TRY IT | Exact retyping of the data: please keep every word and drop each picture.

INPUT DATA |
▼
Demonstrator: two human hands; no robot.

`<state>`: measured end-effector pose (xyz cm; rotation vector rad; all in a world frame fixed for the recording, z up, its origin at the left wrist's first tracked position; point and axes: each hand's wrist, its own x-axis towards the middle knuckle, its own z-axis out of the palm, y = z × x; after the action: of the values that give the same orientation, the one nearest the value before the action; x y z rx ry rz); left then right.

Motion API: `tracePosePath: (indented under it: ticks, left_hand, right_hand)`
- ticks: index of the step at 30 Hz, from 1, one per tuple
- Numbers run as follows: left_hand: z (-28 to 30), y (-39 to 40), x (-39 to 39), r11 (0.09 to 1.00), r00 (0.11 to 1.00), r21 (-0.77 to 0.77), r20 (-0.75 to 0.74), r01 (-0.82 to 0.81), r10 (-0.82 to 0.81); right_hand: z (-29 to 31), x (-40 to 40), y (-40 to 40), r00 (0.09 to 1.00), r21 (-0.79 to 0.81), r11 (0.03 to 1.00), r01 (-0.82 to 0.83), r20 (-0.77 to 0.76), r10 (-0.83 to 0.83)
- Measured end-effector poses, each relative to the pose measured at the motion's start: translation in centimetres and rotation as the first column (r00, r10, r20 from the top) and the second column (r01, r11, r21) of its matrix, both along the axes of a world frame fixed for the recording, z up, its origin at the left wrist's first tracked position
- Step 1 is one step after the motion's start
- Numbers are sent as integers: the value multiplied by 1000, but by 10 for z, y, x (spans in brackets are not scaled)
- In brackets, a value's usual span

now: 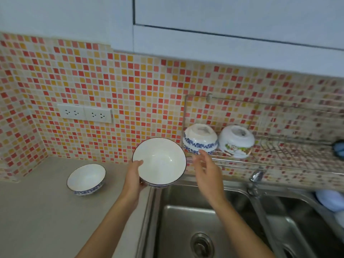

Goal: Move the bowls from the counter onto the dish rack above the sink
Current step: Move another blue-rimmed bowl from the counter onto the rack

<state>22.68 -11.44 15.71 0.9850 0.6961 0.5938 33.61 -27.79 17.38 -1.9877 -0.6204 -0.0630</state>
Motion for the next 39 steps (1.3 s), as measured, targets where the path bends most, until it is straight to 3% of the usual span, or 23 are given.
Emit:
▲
PROBLEM SOLUTION |
Demonstrator: two human hands; no robot.

`<state>`: measured end-effector pose (xyz cm; rotation vector rad; all in a world frame fixed for the recording, z up, its origin at the left wrist's first tracked position; point and axes: each hand's wrist, its own x-axis towards the middle knuckle, its own z-axis out of the palm, y = z × x; after the action: of the values that give the same orientation, the one nearest the value before the action; x y z rx ry rz); left then right.

Motion API: `tracePosePath: (indented under it: ticks, left_hand, right_hand)`
- ticks: index of the step at 30 Hz, from 1, one per tuple
- Numbers run as follows: left_hand: z (-28 to 30), y (-39 to 40), x (-39 to 39), r11 (0.09 to 1.00), r00 (0.11 to 1.00), r21 (-0.77 to 0.77), r20 (-0.75 to 0.74), r01 (-0.82 to 0.81), r10 (-0.82 to 0.81); right_hand: z (-29 to 31), x (-40 to 40), y (-40 to 40), r00 (0.09 to 1.00), r21 (-0.79 to 0.81), r11 (0.03 to 1.00), r01 (-0.82 to 0.83), r20 (-0.77 to 0.76), r10 (-0.83 to 0.83)
- Measured end-effector poses, each relative to the pose measured at the motion's start: translation in centimetres and rotation as the first column (r00, r10, r20 from the top) and the second column (r01, r11, r21) of its matrix, both along the axes of a world frame fixed for the recording, z up, its origin at the left wrist's first tracked position
- Step 1 is one step after the motion's start
- Numbers are sent as integers: the value multiplied by 1000, but by 10 for z, y, x (spans in brackets are not scaled)
- In brackets, a value's usual span

now: 

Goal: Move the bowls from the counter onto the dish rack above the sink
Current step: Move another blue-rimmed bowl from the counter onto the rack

<state>22.68 -11.44 15.71 0.9850 0.6961 0.5938 33.61 -27.79 17.38 -1.9877 -0.6204 -0.0630</state>
Motion for the next 39 steps (1.3 s), as measured, targets where the path bends most, until it is straight to 3% of the usual span, or 23 are given.
Emit:

No more work is needed on this answer.